Starting at the first line of the entries, extract each line up to and including the one that contains "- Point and", but leave out the pictures.

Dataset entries
________________________________________
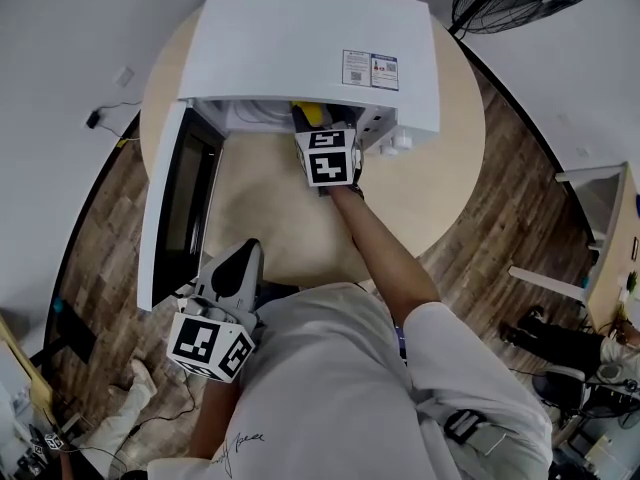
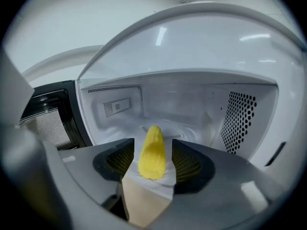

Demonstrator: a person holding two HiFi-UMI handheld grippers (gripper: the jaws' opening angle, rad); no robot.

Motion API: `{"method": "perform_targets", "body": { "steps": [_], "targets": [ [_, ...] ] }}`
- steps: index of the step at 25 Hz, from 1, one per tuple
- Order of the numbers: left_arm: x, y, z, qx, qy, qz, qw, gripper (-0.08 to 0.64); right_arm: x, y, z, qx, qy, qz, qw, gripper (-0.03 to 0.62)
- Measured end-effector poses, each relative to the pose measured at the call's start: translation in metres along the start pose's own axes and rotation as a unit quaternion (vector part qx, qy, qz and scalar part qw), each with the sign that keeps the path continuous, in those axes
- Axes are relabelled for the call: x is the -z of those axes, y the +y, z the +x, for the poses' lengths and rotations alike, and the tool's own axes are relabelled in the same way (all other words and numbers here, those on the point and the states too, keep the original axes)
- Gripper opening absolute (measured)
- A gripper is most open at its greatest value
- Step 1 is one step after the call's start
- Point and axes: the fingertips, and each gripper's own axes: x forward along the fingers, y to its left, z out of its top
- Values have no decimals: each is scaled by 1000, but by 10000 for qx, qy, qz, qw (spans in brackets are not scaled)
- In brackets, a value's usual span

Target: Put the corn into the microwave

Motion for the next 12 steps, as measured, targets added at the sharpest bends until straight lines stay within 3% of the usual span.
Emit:
{"method": "perform_targets", "body": {
  "steps": [12],
  "targets": [
    [2, -16, -6, -27, -187, 28, 9998, -9, -4, 6, -28, -196, -119, 92, 9997, 241]
  ]
}}
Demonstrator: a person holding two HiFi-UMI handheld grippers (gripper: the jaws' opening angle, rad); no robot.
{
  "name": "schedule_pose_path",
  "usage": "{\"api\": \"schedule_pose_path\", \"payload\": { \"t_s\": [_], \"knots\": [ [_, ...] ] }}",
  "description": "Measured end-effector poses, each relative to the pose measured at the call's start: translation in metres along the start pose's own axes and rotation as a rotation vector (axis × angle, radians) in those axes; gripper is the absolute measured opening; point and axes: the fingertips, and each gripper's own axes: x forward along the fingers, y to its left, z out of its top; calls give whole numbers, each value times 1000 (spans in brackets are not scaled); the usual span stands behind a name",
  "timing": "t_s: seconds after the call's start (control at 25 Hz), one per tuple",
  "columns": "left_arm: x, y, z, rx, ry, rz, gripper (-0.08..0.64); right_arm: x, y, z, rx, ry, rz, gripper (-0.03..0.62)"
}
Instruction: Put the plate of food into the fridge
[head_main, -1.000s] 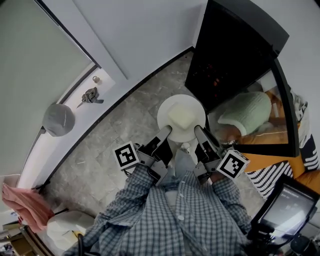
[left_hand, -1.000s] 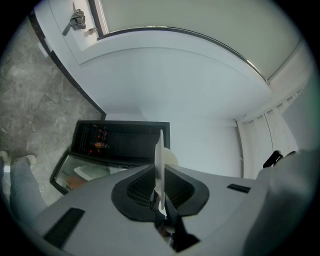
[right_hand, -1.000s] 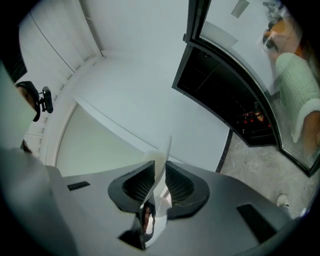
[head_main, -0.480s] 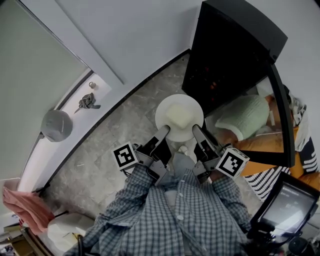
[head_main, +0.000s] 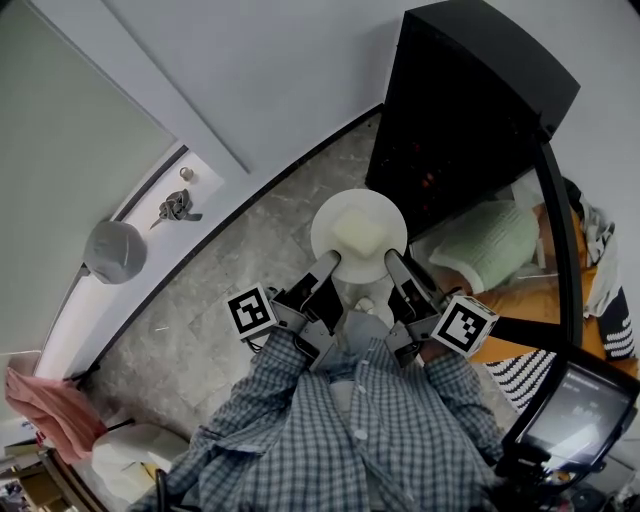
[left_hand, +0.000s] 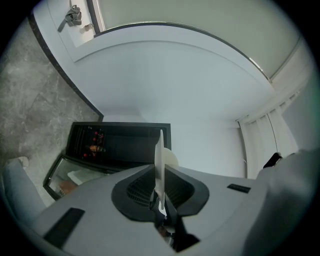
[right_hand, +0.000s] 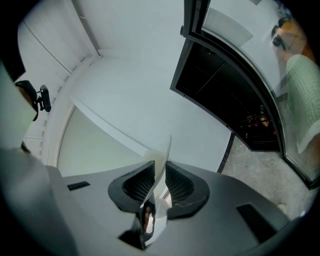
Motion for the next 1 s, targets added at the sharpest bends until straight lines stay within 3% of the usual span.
{"api": "schedule_pose_path", "payload": {
  "t_s": [0.52,1.0],
  "knots": [
    [11,-3,-3,3,-13,0,43,-1,-2,12,4,8,14,72],
    [15,-3,-3,-9,1,-8,43,-3,-5,15,-17,14,-33,72]
  ]
}}
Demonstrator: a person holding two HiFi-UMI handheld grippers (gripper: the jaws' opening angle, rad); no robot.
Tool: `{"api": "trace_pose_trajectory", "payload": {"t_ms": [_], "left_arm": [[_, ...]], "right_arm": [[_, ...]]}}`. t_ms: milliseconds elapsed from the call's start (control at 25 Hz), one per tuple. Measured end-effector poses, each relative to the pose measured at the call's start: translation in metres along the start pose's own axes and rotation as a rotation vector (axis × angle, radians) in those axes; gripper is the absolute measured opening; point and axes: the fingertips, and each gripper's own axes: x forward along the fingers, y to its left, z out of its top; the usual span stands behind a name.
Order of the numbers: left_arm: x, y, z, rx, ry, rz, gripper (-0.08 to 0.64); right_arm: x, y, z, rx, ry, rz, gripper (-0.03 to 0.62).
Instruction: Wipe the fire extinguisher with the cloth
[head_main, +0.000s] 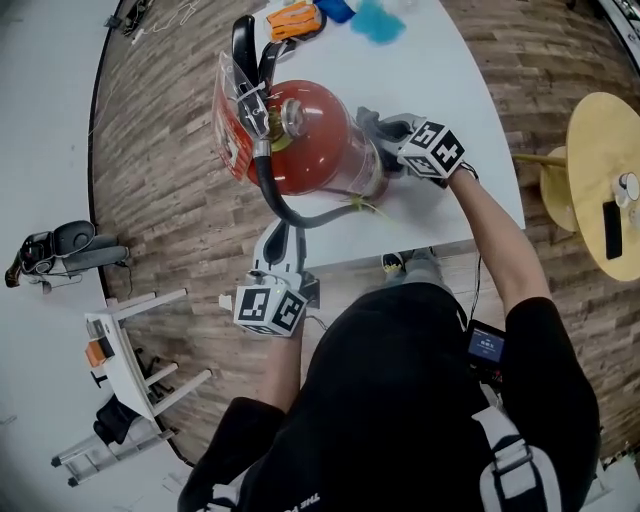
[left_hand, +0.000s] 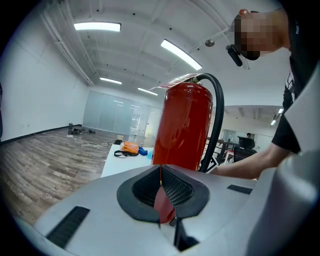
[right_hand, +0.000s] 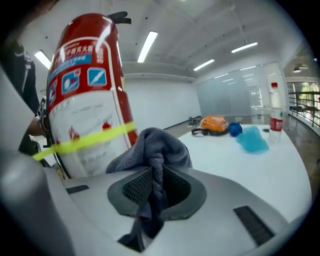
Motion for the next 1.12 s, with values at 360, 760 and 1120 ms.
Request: {"api": "trace_pose_trajectory", "payload": {"t_ms": [360, 760, 1120], "left_arm": [[0.001, 0.016, 0.009, -0.024, -0.013, 0.058, 0.023], [0.013, 0.02, 0.005, -0.027, 0.003, 0.052, 0.023], [0.024, 0.017, -0.001, -0.021, 0.027, 0.018, 0.023]], "right_arm": [[-0.085, 0.06, 0.221, -0.338, -0.447, 0.458, 0.058], [-0.011, 0.034, 0.134, -0.113, -0.112, 0.52, 0.058], [0.016, 0.001, -0.011, 0.093, 0.168, 0.308, 0.057]]}}
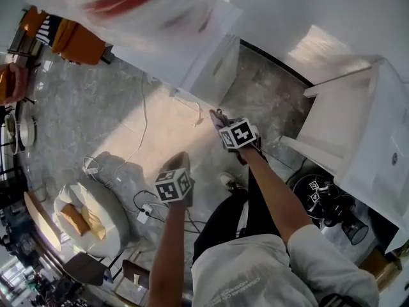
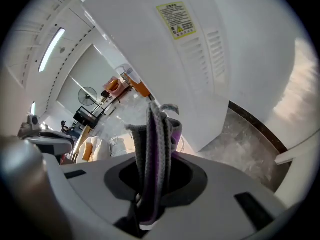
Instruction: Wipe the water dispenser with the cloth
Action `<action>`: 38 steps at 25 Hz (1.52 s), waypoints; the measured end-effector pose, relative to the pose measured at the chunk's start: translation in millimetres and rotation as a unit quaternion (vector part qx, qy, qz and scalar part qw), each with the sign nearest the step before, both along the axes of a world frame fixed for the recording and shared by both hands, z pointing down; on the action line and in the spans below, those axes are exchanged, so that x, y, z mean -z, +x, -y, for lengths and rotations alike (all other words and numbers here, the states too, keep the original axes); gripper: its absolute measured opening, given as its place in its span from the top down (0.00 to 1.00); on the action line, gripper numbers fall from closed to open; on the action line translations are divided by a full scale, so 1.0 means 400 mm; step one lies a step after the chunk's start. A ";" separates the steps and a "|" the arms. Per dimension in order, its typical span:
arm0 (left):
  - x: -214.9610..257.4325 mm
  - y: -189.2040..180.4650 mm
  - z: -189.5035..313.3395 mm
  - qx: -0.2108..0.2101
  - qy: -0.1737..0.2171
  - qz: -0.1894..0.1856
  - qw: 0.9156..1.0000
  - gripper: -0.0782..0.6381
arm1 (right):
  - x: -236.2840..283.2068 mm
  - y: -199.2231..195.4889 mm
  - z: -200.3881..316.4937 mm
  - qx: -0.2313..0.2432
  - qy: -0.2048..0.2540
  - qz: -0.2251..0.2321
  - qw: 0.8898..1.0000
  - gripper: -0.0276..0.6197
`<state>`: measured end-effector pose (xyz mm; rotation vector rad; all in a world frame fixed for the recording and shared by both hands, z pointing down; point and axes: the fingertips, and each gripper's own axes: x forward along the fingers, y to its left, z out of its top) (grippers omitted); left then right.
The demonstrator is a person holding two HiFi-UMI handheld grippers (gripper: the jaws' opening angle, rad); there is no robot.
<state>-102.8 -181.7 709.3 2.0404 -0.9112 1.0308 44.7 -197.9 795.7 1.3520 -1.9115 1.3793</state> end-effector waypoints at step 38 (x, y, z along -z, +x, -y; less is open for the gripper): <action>-0.502 0.687 0.186 -0.021 -0.121 -0.007 0.992 0.86 | -0.562 0.620 0.408 -0.174 -0.029 0.068 0.982 0.82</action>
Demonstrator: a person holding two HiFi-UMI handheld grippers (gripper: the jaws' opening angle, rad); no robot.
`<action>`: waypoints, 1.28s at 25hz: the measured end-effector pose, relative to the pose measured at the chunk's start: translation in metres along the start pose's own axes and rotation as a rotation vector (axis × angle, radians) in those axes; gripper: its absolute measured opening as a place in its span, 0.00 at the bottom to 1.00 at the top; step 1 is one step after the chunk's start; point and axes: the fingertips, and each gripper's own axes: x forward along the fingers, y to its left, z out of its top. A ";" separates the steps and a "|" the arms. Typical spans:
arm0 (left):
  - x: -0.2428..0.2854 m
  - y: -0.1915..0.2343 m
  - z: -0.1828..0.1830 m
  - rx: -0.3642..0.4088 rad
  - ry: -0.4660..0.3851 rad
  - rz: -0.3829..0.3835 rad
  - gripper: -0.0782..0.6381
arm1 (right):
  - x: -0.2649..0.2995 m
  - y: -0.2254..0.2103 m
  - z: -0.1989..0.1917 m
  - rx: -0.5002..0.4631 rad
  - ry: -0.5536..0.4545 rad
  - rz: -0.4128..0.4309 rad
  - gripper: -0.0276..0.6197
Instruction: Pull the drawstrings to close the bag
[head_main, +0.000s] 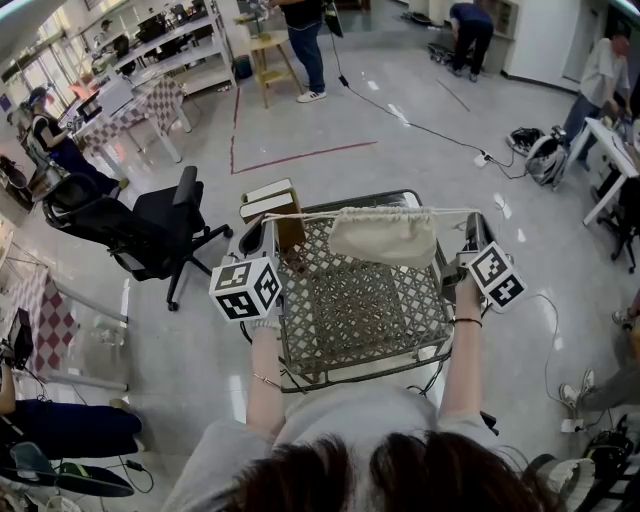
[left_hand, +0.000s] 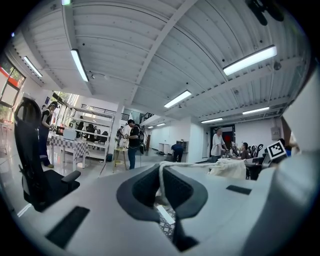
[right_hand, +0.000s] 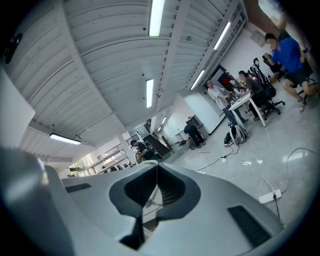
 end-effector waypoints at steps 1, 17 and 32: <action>0.000 0.001 0.001 -0.002 -0.001 -0.001 0.14 | 0.000 0.000 0.000 0.007 -0.003 -0.002 0.08; 0.001 0.004 0.001 0.003 -0.009 0.001 0.14 | 0.000 -0.008 0.003 0.005 -0.020 -0.023 0.08; -0.003 0.010 0.003 0.009 -0.017 0.014 0.14 | 0.000 -0.009 0.005 0.024 -0.034 -0.033 0.08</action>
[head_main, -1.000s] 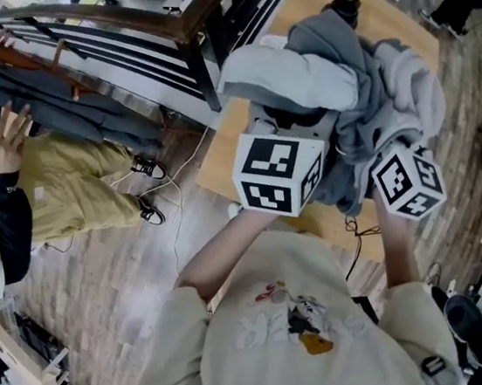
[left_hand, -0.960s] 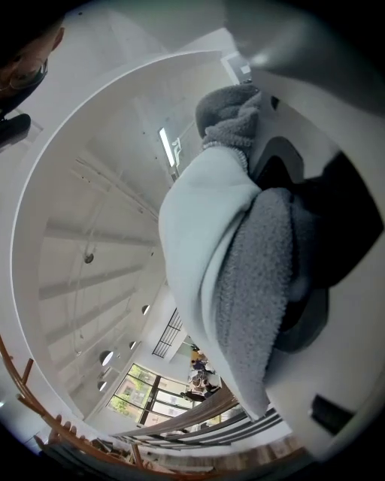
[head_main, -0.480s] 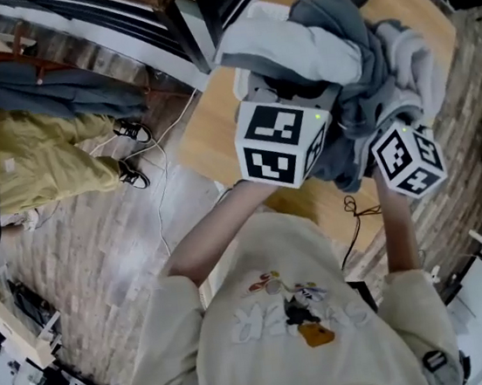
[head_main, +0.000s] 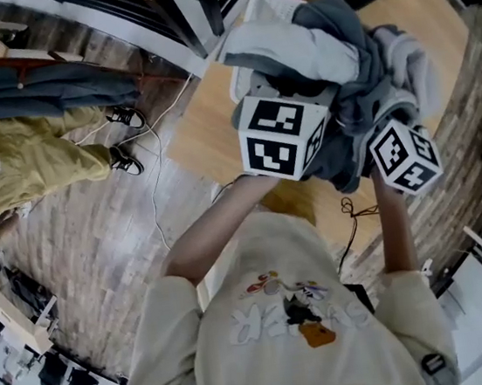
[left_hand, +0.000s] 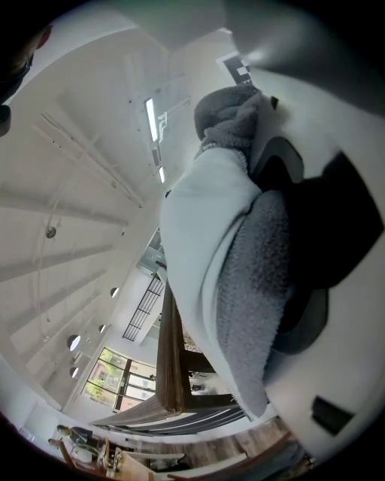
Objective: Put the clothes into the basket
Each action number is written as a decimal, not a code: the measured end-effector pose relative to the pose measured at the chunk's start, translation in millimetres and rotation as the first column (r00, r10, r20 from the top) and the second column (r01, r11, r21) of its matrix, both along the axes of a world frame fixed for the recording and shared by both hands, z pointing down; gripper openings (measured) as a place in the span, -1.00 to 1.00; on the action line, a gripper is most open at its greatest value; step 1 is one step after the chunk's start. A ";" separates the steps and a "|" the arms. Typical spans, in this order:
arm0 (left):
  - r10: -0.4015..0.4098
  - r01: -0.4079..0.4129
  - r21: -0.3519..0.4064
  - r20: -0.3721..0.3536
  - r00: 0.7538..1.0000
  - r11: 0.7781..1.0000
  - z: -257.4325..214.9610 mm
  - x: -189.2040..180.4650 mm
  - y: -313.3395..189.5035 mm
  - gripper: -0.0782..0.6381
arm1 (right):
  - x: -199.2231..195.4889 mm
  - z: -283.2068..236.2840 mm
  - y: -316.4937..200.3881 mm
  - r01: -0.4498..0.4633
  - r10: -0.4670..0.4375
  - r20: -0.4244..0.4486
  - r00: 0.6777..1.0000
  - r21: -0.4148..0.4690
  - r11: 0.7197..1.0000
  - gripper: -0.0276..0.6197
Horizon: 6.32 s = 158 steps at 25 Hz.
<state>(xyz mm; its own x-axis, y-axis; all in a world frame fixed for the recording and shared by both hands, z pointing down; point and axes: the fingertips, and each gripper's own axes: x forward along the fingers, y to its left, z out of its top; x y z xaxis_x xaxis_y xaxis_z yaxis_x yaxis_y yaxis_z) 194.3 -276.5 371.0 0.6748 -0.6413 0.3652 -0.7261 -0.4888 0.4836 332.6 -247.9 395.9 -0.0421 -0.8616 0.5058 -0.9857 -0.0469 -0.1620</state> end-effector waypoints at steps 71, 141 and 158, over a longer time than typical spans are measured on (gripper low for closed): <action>0.158 -0.152 -0.045 0.298 0.941 0.987 101.4 20.7 -64.4 0.07 | 13.7 55.0 48.7 0.030 -0.006 0.059 0.998 -0.419 0.907 -0.23; 0.350 -0.314 -0.160 0.318 0.881 0.936 86.8 -39.4 133.2 0.04 | -92.6 142.9 -18.5 0.428 -0.418 0.093 0.904 -0.212 0.878 -0.79; 0.426 -0.309 -0.337 0.362 0.830 0.889 241.8 -93.4 182.3 -0.10 | -104.4 18.2 98.1 0.343 -0.346 -0.092 0.934 -0.048 0.938 -0.79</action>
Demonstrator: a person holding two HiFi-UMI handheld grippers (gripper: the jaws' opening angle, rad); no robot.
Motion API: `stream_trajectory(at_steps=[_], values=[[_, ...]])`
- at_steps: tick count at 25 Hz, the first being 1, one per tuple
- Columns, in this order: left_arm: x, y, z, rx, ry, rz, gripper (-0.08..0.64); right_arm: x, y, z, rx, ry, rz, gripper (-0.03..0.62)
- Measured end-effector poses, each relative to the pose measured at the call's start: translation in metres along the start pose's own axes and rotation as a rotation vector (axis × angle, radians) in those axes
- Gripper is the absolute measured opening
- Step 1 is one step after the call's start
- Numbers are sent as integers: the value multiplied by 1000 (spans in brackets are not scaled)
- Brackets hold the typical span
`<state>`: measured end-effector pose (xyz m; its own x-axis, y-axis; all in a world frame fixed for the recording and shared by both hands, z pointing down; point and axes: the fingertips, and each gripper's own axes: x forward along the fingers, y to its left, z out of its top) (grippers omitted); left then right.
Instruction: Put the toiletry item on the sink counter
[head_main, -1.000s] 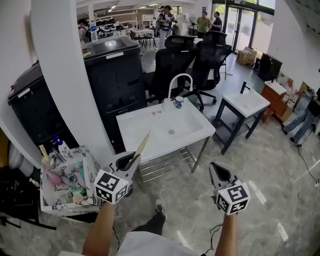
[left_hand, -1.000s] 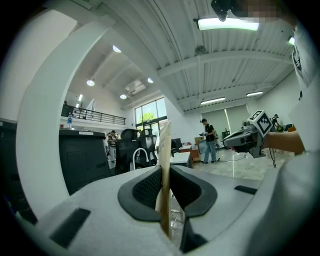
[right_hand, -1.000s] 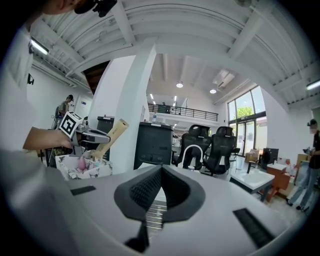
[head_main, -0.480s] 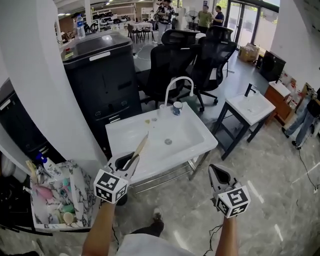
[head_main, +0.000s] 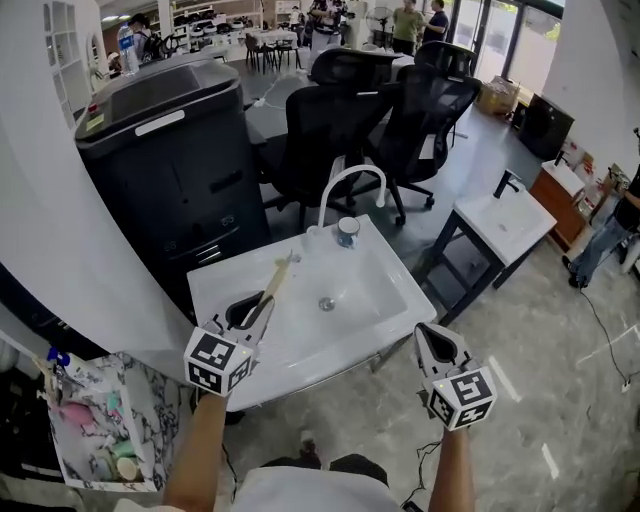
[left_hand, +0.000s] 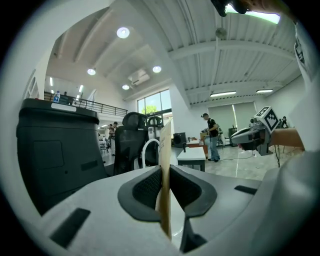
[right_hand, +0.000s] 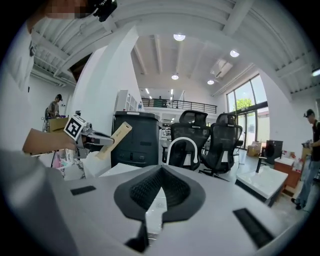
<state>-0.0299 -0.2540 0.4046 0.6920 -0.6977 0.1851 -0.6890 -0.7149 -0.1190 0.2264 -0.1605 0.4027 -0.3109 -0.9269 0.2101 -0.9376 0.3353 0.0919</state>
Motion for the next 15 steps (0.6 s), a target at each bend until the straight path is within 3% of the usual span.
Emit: stream_trajectory(at_steps=[7, 15], values=[[45, 18, -21, 14, 88, 4, 44, 41, -33, -9, 29, 43, 17, -3], [108, 49, -66, 79, 271, 18, 44, 121, -64, -30, 42, 101, 123, -3]])
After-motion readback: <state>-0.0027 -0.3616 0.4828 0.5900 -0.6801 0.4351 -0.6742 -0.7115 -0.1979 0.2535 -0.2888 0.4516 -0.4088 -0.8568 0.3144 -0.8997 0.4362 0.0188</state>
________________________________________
• [Completed exercise]:
Demonstrator: a person holding two HiFi-UMI handheld grippers (gripper: the jaws' opening angle, rad); no robot.

Motion API: `{"method": "perform_targets", "body": { "steps": [_], "targets": [ [_, ...] ] }}`
- steps: index of the step at 25 Hz, from 1, one per tuple
- Order of the numbers: left_arm: x, y, z, qx, qy, qz, qw, gripper (-0.08 to 0.64); right_arm: x, y, z, qx, qy, qz, qw, gripper (-0.03 to 0.62)
- Measured end-effector poses, each relative to the pose measured at the call's start: translation in metres along the start pose's own axes and rotation as a unit quaternion (vector part qx, qy, qz and scalar part qw), each with the sign that keeps the path continuous, in those axes
- Axes are relabelled for the call: x is the -z of those axes, y the +y, z the +x, for the poses' lengths and rotations alike, and the tool's own axes are relabelled in the same way (all other words and numbers here, those on the point and the states too, keep the original axes)
- Gripper opening absolute (measured)
- A gripper is most open at its greatest value
- Step 1 is one step after the call's start
- Point and axes: the fingertips, and each gripper's own axes: x forward along the fingers, y to its left, z out of its top

No additional answer is expected.